Data provided:
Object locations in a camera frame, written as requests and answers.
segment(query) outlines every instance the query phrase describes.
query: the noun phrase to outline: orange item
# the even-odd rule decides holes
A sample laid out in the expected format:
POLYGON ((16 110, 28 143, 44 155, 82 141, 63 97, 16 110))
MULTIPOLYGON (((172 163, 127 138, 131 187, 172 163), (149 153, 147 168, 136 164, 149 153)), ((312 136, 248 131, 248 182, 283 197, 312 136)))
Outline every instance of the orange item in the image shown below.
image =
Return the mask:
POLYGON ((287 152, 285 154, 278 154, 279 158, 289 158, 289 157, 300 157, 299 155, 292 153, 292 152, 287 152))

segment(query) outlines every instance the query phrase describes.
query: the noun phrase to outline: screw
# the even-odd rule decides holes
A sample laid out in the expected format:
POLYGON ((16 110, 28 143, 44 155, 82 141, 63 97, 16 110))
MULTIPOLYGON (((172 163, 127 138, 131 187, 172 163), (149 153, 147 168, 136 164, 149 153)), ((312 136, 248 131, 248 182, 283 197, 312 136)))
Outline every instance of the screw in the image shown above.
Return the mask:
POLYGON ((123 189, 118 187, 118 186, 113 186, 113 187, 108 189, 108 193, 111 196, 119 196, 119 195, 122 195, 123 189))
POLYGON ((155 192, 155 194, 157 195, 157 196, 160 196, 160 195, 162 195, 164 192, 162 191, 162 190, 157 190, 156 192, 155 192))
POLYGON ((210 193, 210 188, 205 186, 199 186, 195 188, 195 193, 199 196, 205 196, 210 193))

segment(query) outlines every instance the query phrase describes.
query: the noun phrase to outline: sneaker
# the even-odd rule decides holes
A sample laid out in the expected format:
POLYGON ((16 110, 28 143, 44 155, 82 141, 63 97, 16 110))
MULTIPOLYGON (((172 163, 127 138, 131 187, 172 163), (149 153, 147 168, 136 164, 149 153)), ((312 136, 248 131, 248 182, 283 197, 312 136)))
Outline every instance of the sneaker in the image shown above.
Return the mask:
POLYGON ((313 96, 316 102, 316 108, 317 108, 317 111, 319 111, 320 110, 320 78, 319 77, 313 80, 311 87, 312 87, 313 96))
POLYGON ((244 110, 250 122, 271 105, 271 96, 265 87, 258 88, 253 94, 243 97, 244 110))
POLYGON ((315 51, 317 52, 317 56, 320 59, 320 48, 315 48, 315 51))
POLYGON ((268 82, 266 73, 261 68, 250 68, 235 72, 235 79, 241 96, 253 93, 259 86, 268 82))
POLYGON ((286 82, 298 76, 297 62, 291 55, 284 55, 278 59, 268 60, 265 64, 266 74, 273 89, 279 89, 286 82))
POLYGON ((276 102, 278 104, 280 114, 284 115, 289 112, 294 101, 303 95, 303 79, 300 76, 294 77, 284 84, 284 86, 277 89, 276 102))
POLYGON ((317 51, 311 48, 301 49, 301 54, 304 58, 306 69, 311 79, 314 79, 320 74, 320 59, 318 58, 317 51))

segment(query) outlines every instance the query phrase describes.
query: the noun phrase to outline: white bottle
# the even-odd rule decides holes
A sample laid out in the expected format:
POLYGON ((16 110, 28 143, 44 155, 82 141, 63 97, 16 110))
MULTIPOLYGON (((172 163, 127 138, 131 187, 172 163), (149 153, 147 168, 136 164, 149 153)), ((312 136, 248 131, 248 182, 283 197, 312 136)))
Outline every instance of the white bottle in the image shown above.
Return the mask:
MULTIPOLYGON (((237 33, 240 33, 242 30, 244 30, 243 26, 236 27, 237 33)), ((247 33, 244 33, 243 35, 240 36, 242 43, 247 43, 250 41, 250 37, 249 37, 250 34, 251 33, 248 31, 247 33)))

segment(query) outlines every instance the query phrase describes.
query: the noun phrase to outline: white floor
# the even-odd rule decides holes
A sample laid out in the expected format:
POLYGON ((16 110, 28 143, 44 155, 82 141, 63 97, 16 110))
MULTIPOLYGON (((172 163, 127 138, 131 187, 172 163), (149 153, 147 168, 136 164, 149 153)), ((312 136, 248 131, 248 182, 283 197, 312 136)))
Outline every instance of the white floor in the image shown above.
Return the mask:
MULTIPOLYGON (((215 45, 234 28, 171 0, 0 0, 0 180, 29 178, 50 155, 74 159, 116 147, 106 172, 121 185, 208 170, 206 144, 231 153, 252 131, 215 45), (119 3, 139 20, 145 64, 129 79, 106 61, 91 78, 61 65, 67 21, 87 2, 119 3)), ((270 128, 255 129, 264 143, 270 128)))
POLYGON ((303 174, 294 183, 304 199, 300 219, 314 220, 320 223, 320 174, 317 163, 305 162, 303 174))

What is expected:
Whenever the word "sneaker" shows up in a line of the entries, copy that line.

Exercise output:
query: the noun phrase to outline: sneaker
Outline every instance of the sneaker in the image shown above.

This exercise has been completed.